__INFORMATION SUPPLIED__
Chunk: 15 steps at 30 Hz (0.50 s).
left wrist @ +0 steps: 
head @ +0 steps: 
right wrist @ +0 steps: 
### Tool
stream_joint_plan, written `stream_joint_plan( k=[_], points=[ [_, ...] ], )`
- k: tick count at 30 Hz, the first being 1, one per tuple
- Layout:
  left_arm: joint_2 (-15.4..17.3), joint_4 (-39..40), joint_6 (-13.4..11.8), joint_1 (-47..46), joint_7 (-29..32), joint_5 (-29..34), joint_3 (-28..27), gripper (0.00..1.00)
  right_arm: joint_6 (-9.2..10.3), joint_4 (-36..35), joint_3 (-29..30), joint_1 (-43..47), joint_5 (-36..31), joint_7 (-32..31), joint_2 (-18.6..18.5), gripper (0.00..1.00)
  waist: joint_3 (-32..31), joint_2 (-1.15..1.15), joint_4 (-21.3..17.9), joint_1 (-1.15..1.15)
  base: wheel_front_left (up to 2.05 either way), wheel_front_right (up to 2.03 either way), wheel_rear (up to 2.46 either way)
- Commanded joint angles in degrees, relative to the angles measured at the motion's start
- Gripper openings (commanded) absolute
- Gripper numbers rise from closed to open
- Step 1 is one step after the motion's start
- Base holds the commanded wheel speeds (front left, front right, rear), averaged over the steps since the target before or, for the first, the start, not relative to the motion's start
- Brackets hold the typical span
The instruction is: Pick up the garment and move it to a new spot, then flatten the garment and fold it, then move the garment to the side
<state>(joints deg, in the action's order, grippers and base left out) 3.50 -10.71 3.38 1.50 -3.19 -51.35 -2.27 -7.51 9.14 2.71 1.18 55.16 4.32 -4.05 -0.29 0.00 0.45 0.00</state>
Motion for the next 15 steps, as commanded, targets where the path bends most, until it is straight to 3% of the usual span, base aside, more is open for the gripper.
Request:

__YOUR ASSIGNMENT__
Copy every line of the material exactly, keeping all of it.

__YOUR RESPONSE__
Chunk: 15 steps at 30 Hz (0.50 s).
left wrist @ +0 steps: 
head @ +0 steps: 
right wrist @ +0 steps: 
### Tool
stream_joint_plan, written `stream_joint_plan( k=[_], points=[ [_, ...] ], )`
- k: tick count at 30 Hz, the first being 1, one per tuple
- Layout:
  left_arm: joint_2 (-15.4..17.3), joint_4 (-39..40), joint_6 (-13.4..11.8), joint_1 (-47..46), joint_7 (-29..32), joint_5 (-29..34), joint_3 (-28..27), gripper (0.00..1.00)
  right_arm: joint_6 (-9.2..10.3), joint_4 (-36..35), joint_3 (-29..30), joint_1 (-43..47), joint_5 (-36..31), joint_7 (-32..31), joint_2 (-18.6..18.5), gripper (0.00..1.00)
  waist: joint_3 (-32..31), joint_2 (-1.15..1.15), joint_4 (-21.3..17.9), joint_1 (-1.15..1.15)
  base: wheel_front_left (up to 2.05 either way), wheel_front_right (up to 2.03 either way), wheel_rear (up to 2.46 either way)
- Commanded joint angles in degrees, relative to the angles measured at the motion's start
- Gripper openings (commanded) absolute
- Gripper numbers rise from closed to open
- Step 1 is one step after the motion's start
- Base holds the commanded wheel speeds (front left, front right, rear), averaged over the steps since the target before or, for the first, the start, not relative to the motion's start
- Brackets hold the typical span
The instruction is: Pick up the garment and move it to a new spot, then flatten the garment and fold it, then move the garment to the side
<state>(joints deg, in the action's order, grippers and base left out) 3.50 -10.71 3.38 1.50 -3.19 -51.35 -2.27 -7.51 9.14 2.71 1.18 55.16 4.32 -4.05 -0.29 0.00 0.45 0.00</state>
Motion for the next 15 steps, as commanded, targets where the path bends most, until it is straight to 3% of the usual span, base aside, more is open for the gripper.
Request:

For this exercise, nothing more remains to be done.